Tracing Local Glass Recycling in First-Millennium Spain

Tracing Local Glass Recycling in First-Millennium Spain

Author: ChemPlusChem

Glass production from raw materials in the first millennium CE was limited to a few primary production locations in the Levant and in Egypt. From there, the glass was distributed to secondary workshops throughout the Mediterranean and into central and northern Europe. Secondary glass working, in which raw glass was shaped into finished objects, is largely invisible in the chemical composition, and telling apart the output of different secondary workshops that fabricated vessels from raw glass on this basis is challenging.

Nadine Schibille, University of Orléans, France, and colleagues have investigated glass supply and recycling in early medieval Spain using large-scale trace element profiling via laser ablation inductively coupled plasma mass spectrometry (LA-ICP-MS). The team studied samples from a secondary production site at El Tolmo de Minateda, Spain. Glass-like materials make up a significant part of the archaeological record in this region, where excavations in the last 30 years yielded almost 20,000 fragments of glass.

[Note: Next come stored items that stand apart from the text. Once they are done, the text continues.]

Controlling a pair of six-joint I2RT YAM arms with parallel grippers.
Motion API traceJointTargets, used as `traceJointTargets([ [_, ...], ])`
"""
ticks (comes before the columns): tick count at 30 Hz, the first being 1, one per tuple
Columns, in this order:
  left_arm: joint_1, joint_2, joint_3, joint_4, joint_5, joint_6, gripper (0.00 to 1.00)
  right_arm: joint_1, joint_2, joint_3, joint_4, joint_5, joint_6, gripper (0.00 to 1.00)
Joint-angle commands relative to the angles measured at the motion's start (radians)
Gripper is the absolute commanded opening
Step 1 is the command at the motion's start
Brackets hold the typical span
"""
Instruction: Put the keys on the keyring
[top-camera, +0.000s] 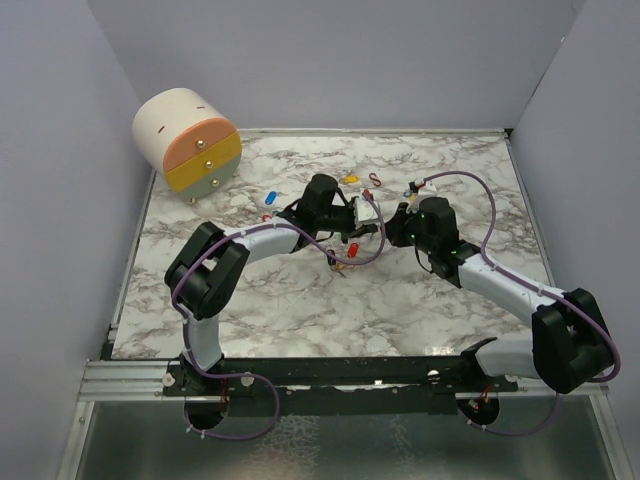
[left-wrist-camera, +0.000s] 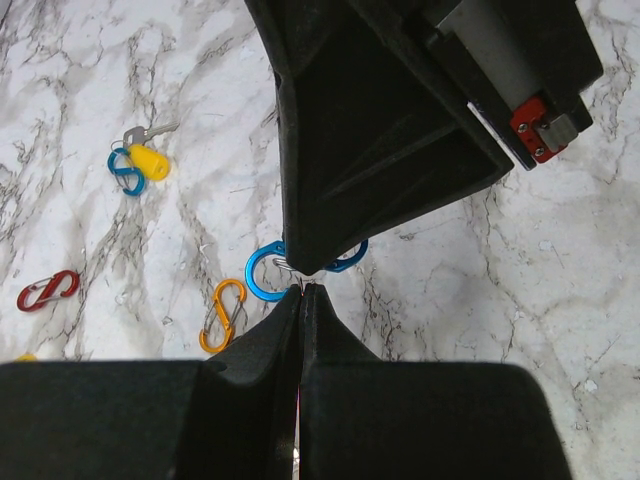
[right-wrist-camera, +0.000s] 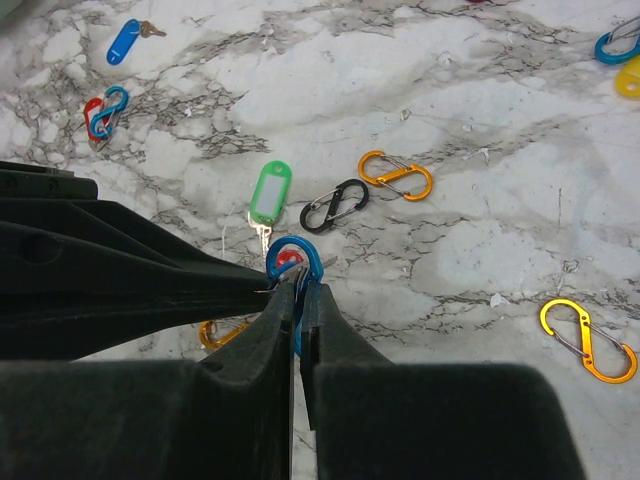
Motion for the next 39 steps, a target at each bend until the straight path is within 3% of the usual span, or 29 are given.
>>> traceJointTargets([
  [1,0.008,0.010,0.038,0.023,-0.039,0.013,0.00,0.005,-0.023,-0.007,-0.010,-0.021,-0.011,0.01],
  [32,0.043,0.019,0.048,0.032,-0.057,-0.001,0.00,0.005,-0.013,-0.004,-0.007,-0.035,-0.024,0.01],
  [39,0.042,0.020,0.011,0.132,-0.089,-0.063,0.00,0.005,-0.019,-0.012,0.007,-0.045,-0.003,0.01],
])
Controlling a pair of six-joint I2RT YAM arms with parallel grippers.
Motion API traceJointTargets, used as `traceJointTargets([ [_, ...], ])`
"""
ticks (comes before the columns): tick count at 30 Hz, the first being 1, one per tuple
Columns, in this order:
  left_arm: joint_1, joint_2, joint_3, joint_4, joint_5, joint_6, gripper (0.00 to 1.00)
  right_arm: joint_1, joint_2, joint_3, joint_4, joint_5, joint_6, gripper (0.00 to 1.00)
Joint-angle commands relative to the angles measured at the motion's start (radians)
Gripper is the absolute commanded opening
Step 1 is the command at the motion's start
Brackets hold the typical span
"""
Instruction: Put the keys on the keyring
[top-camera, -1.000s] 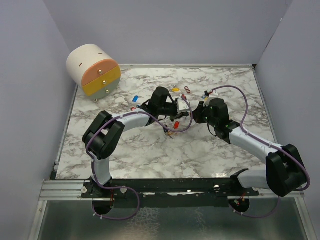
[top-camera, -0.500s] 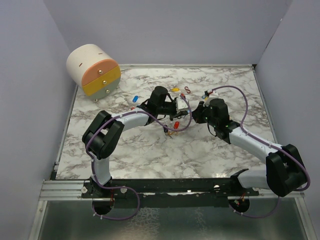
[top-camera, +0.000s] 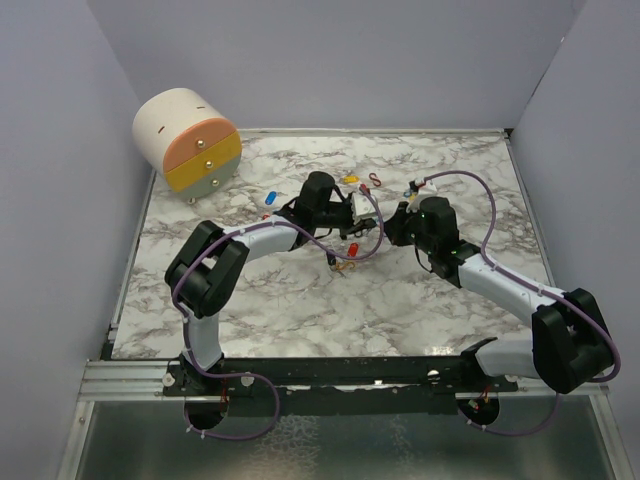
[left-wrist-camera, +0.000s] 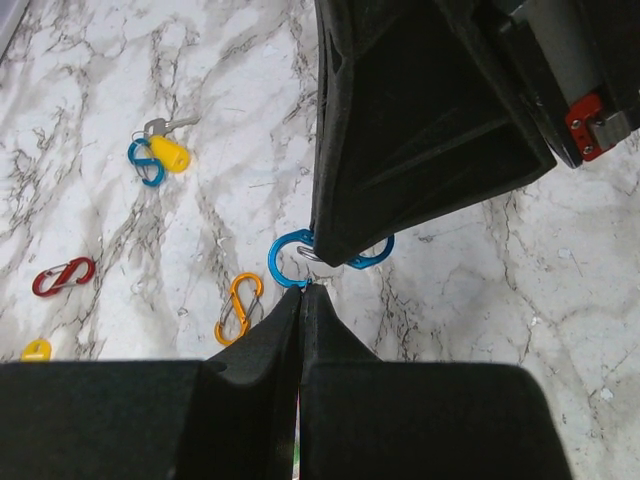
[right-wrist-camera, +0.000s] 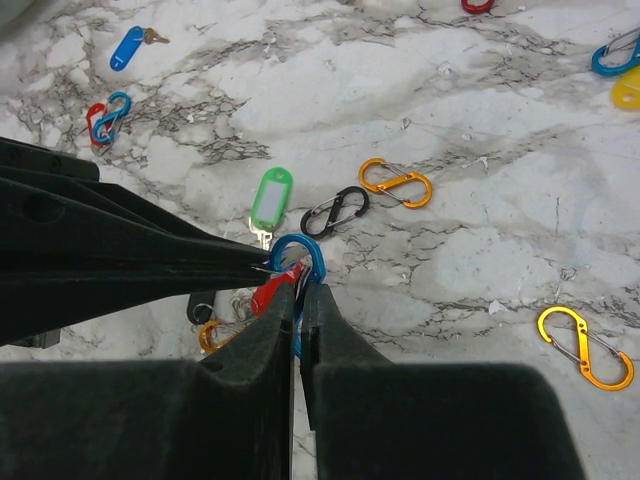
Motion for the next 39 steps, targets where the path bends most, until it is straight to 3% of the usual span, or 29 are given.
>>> traceJointTargets([
  [1,0.022,0.011,-0.005,0.133,-0.076,-0.041,0.00,0.006,-0.018,-0.012,0.000,-0.049,0.009,0.01],
  [20,0.018,-0.005,-0.057,0.213,-0.103,-0.070,0.00,0.006,-0.017,-0.009,-0.021,0.012,0.035,0.01],
  [22,0.019,-0.016,-0.072,0.213,-0.088,-0.067,0.00,0.006,-0.013,-0.002,-0.041,0.046,0.033,0.06],
  [30,0.028,-0.054,-0.146,0.213,0.033,-0.061,0.00,0.005,0.013,0.021,-0.078,0.083,0.031,0.46],
  [39,0.033,-0.093,-0.198,0.213,0.097,-0.073,0.00,0.006,0.055,0.073,-0.196,0.190,0.052,0.58],
])
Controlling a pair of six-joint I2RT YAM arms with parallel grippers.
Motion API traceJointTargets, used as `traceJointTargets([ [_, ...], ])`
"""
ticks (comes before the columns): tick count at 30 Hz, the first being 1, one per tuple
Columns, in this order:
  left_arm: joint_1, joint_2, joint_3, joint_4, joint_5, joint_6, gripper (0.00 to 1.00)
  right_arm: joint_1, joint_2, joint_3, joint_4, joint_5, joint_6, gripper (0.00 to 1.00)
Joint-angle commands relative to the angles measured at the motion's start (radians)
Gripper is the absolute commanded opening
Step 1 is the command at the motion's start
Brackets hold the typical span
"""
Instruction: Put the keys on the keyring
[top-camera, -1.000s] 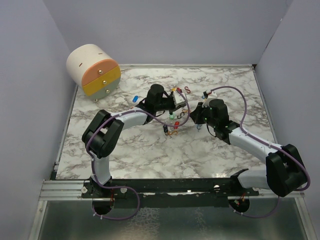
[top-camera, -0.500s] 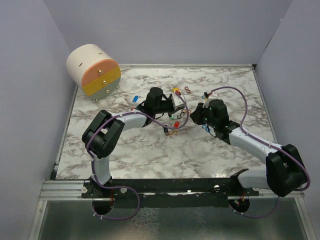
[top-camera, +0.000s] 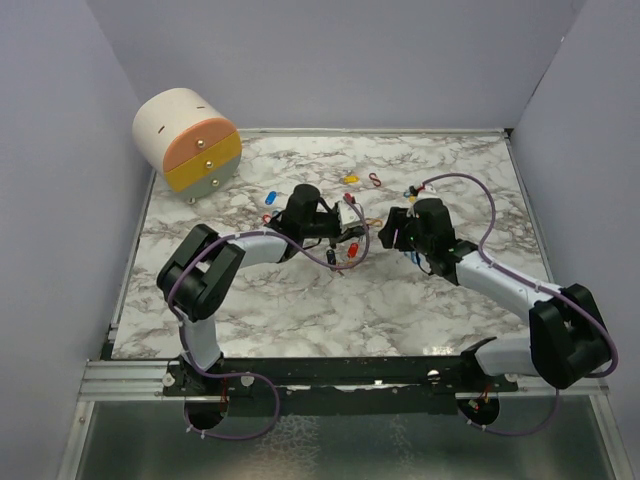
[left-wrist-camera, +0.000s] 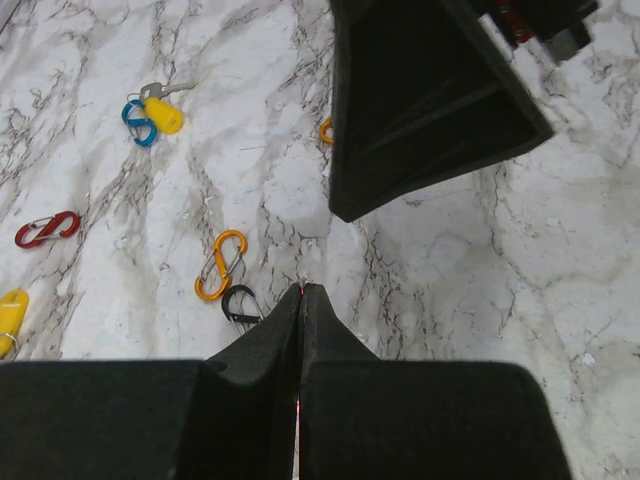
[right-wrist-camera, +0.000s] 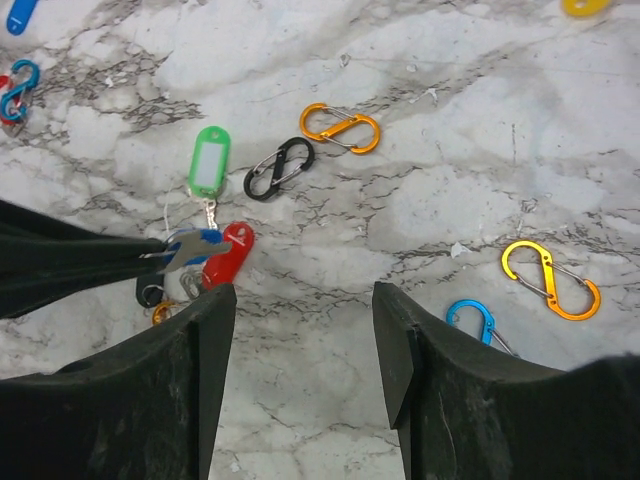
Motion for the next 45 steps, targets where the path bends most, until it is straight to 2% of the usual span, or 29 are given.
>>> traceJointTargets([
  [1,0.007,-0.064,-0.028,0.023,0.111,-0.010,0.00,0.005,0.058,0.082,-0.111,0.108,0.023,0.58],
  [10,0.058,-0.104,-0.052,0.019,0.409,-0.040,0.00,0.004,0.028,0.059,-0.099,0.107,0.027,0.57],
  [17,0.072,-0.117,-0.062,0.019,0.437,-0.042,0.00,0.004,0.010,0.058,-0.114,0.129,0.026,0.57],
  [21,0.074,-0.123,-0.061,0.019,0.384,-0.053,0.00,0.003,0.036,0.073,-0.159,0.176,0.035,0.57],
  [27,0.072,-0.127,-0.067,0.019,0.143,-0.128,0.00,-0.007,0.114,0.101,-0.227,0.211,0.044,0.57],
  [45,0.072,-0.132,-0.101,0.019,0.153,-0.124,0.00,-0.024,0.197,0.122,-0.305,0.335,0.034,0.57],
])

The researchers found a unique contamination pattern in the glass caused by local glass recycling. Trace element profiles show an accumulation of rare alkali elements in the glass matrix (Li, K, Rb, Cs). These impurities are related to the ceramic of the crucibles used (example pictured) and to the fuel ash and vapor in the furnace. This rare alkali contamination is an effective region-specific marker of recycling and glass working in first millennium Spain.